Laurent Dekydtspotter
- Associate Professor, Second Language Studies and French and Italian
Education
- Ph.D. Linguistics, Cornell University, Ithaca, New York
- M.A. TESOL/Applied Linguistics Washington State University, Pullman Washington
- B.A. English. Université Catholique de l'Ouest Angers, France
Contact Information
Indiana University
Ballantine Hall 611
Bloomington, IN 47405
(812) 855-2221 ldekydts@indiana.edu
Areas of Research
(Development of) interpretive knowledge: phrasal semantics, lexical semantics and grammatically computed pragmatic inferences. Sentence processing: information integration in L2 processing.
Personal Statement
Professor Dekydtspotter’s primary research foci lie in the degrees to which second language learners can acquire sentence types that are not grammatical in the learner's native language as well as with the precise manner in which second language perceivers in various stages of development go about interpreting sentences of the target language input, with special interest in the integration of information from various domains: context, pragmatics, prosody, semantics and syntax.
The reason for the focus on semantics is that not all ways of combining words together have the same semantic consequences. Aspects of one's semantic intuitions results from the precise way in which one goes about putting the sentence together. In fact, interpretive research developed at IU suggests that L2 learners develop grammars that are in the same range as native systems.
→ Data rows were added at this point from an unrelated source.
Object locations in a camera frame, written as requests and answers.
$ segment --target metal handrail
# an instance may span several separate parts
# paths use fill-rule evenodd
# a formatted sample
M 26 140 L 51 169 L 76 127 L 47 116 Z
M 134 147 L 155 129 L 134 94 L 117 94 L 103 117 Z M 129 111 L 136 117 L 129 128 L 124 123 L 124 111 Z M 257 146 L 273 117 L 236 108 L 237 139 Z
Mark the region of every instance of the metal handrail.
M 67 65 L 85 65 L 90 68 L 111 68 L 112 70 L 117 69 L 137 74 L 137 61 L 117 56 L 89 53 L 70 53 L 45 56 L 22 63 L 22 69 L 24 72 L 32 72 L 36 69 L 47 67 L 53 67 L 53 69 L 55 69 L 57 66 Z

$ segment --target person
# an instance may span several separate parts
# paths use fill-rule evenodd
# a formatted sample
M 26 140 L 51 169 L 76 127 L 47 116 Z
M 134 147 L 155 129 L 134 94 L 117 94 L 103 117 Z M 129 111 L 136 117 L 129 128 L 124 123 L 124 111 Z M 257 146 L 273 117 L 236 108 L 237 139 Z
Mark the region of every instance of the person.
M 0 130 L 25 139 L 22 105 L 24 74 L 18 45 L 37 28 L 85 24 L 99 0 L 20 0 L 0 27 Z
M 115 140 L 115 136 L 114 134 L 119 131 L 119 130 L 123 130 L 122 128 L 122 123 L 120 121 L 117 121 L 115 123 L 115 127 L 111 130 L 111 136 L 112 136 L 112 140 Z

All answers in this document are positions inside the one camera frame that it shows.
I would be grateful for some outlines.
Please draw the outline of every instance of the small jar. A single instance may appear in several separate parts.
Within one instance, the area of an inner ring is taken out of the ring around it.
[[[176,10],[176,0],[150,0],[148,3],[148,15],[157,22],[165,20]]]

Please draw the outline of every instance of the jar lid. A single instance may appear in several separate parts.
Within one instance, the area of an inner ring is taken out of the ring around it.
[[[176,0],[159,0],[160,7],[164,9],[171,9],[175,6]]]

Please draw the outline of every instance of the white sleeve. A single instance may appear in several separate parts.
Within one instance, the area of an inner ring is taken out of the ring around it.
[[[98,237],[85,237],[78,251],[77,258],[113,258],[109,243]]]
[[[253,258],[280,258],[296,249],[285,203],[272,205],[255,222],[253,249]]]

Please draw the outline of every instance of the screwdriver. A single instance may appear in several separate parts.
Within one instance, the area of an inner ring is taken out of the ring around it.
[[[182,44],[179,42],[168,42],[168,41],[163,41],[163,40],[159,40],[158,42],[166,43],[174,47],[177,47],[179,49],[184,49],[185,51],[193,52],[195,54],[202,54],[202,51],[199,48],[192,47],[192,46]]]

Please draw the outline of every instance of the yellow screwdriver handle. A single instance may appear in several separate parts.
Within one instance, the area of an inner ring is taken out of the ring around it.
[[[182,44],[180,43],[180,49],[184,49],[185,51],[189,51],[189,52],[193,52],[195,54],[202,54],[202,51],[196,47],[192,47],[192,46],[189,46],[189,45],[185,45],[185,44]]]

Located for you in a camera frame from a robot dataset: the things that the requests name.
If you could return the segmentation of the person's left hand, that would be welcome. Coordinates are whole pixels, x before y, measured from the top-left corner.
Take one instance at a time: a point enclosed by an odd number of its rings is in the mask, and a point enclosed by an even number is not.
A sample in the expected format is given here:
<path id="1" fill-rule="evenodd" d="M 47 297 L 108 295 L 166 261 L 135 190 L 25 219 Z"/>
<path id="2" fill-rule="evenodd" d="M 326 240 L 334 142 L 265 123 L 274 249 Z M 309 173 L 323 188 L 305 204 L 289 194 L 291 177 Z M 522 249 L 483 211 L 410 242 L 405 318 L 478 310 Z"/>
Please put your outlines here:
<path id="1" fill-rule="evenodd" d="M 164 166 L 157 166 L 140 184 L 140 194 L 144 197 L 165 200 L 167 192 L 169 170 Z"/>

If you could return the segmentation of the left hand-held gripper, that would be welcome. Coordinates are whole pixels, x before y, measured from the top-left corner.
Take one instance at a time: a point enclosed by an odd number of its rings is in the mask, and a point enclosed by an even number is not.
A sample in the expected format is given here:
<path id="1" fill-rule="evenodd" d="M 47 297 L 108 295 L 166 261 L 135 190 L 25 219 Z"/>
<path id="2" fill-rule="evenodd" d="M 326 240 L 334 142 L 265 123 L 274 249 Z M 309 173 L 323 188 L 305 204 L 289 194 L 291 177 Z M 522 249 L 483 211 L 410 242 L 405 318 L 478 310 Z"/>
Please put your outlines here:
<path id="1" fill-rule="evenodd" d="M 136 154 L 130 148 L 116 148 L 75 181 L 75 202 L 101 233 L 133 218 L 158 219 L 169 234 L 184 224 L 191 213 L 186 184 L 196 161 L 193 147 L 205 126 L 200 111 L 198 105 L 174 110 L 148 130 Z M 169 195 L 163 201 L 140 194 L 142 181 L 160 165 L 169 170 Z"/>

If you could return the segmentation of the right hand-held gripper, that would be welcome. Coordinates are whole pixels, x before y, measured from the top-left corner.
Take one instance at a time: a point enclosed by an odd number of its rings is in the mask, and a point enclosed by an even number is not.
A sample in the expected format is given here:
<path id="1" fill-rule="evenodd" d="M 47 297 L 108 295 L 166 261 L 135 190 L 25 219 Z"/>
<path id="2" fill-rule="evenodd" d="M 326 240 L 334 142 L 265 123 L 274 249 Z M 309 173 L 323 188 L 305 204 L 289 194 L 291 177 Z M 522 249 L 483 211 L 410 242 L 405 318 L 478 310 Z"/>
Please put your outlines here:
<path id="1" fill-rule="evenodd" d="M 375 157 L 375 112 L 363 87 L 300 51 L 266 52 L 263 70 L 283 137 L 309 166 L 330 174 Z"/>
The reason for the second focus on processing is that not all ways of combining information together have the same consequences for language understanding. In a string of experiments, I have investigated the extent to which context can override syntactic information in the manner in which L2 learners perceive sentences. Our research so far found a deep syntactic reflex in second language acquirers of French, at the low intermediate proficiency level and beyond. This threatens the notion that L2 perceivers do not process sentences as deeply as natives, relying on lexical and contexual information instead.
Courses Recently Taught
- French Syntax, French Phonology, French Semantics, Acquisition of French
Publication Highlights
Dekydtspotter, Laurent, Rex A. Sprouse & Audrey Liljestrand (eds.) (2005), Proceedings of Generative Approaches to Second Language Acquisition (GASLA) 7, Somerville, MA: Cascadilla Press.
Dekydtspotter, Laurent, Rex A. Sprouse & Thaddeus G. Meyer. (2005) Was für N interrogatives and quantifier scope in English-German interpretation. In Laurent Dekydtspotter, Rex A. Sprouse & Audrey Liljestrand (eds.), Proceedings of Generative Approaches to Second Language Acquisition (GASLA) 7, Somerville, MA: Cascadilla Press.
Dekydtspotter, Laurent, Bonnie D. Schwartz, Rex A. Sprouse & Audrey Liljestrand (2005) Evidence for the C-domain in early Interlanguage. In Susan Foster-Cohen Maríadel Pilar Garcia-Mayo and Jasone Cenoz, (eds.), (pp. 7-34) EUROSLA Yearbook 5, John Benjamins Publishing Company.
Dekydtspotter, Laurent and Jon Hathorn (2005) Quelque chose (...) de remarquable in English-French Acquisition: Mandatory, Informationally Encapsulated Computations in Second Language Interpretation. Second Language Research 21: 291-323.
Dekydtspotter, Laurent and Samantha Outcalt (2005) A Syntactic Bias in Scope Ambiguity Resolution in the Processing of English-French Cardinality Interrogatives: Evidence for Informational Encapsulation. Language Learning, 1: 1-37.